An issue that I attempted to raise in my SLAP for this week
(although I do not think that I expressed myself clearly enough) concerned
Aristotle’s description of the relationship between fairness and lawfulness. He states that fairness relates to lawfulness
as a part to a whole. He then uses this
to say that everything fair is lawful, but not everything lawful is fair. He also asserts that the same relationship
applies to unfairness and lawlessness.
My
confusion has to do with how something could be lawful, but not fair, yet
somehow not unfair, since everything unfair is lawless. The reverse would also seem to cause an issue
(i.e. something being lawless and not unfair, yet not fair). Is it simply that there exists some significant
gray area between fair and unfair, whereas the line between lawfulness and
lawlessness is much sharper? Or am I
completely confusing Aristotle’s meaning?
In my SLAP
I came to the conclusion that the issue is simply a distraction from more
important points that Aristotle is making.
However, I would still appreciate any helpful input that anyone might
have.
I think that you may have misinterpreted Aristotle in trying to write out the relationship.
ReplyDeleteWhat is lawful is fair, but what is fair is not always lawful. (When a law does not work well).

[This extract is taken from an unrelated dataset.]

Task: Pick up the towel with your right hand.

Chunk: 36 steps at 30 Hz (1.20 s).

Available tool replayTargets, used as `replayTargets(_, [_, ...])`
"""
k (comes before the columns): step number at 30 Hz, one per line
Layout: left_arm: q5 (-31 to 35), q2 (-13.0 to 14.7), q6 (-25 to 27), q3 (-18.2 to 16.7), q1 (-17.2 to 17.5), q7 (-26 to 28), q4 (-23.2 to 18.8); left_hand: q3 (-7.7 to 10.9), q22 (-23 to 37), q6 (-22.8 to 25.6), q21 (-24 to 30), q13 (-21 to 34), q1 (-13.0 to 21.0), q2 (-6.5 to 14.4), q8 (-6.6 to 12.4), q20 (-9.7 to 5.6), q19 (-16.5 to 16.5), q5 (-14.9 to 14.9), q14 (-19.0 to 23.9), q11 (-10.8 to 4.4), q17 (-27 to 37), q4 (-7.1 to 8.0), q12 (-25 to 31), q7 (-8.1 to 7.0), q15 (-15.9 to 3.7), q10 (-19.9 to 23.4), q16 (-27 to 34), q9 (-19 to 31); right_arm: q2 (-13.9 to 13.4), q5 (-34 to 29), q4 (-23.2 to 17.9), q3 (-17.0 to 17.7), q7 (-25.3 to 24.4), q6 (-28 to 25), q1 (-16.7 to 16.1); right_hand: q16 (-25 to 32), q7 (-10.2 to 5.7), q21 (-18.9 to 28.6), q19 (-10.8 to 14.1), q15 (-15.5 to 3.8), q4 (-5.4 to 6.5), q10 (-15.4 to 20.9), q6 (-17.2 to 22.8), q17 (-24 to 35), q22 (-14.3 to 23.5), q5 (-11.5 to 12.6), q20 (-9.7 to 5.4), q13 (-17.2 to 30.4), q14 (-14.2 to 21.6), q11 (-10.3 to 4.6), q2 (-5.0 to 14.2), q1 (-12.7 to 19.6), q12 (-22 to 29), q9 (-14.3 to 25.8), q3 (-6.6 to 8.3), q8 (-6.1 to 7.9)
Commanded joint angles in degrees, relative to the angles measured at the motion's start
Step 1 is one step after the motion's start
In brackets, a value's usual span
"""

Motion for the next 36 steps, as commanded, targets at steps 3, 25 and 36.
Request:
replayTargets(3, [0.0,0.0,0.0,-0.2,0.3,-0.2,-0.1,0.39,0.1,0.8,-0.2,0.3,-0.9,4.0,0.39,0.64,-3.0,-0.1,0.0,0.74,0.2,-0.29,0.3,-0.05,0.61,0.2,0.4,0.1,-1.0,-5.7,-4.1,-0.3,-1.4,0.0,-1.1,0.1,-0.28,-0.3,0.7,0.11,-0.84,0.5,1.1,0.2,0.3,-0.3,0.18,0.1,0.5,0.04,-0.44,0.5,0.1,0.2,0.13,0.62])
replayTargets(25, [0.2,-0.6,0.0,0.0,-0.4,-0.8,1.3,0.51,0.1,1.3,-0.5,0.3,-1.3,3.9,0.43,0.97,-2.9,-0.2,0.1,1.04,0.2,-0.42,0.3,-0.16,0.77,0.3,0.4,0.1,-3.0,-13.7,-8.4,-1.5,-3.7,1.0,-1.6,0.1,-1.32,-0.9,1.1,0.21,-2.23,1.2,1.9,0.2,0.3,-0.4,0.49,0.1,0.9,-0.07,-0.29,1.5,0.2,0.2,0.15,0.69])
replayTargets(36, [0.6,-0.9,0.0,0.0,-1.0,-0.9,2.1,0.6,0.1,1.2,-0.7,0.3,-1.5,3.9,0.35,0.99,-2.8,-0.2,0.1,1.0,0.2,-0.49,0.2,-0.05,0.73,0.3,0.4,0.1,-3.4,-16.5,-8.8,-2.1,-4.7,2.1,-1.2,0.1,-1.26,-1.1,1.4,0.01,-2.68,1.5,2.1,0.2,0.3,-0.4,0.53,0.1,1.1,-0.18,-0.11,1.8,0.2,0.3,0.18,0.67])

What is lawlessness is unfair, but what is unfair or not fair is not always lawlessness/unlawful.
The gray area arises from how laws are crafted and the fact that if a law is crafted poorly, either by accident or by the purpose of those in power, the result is unfair actions that are lawfully committed.
This is the premise of Stories like Robin Hood, where those in power preform unfair actions thanks to their defining what is "fair" through laws that leave gray area's though the consideration of how those are enforced.
The big issue comes from the enforcement of the law and when a law allows for a wide range of variations in enforcement.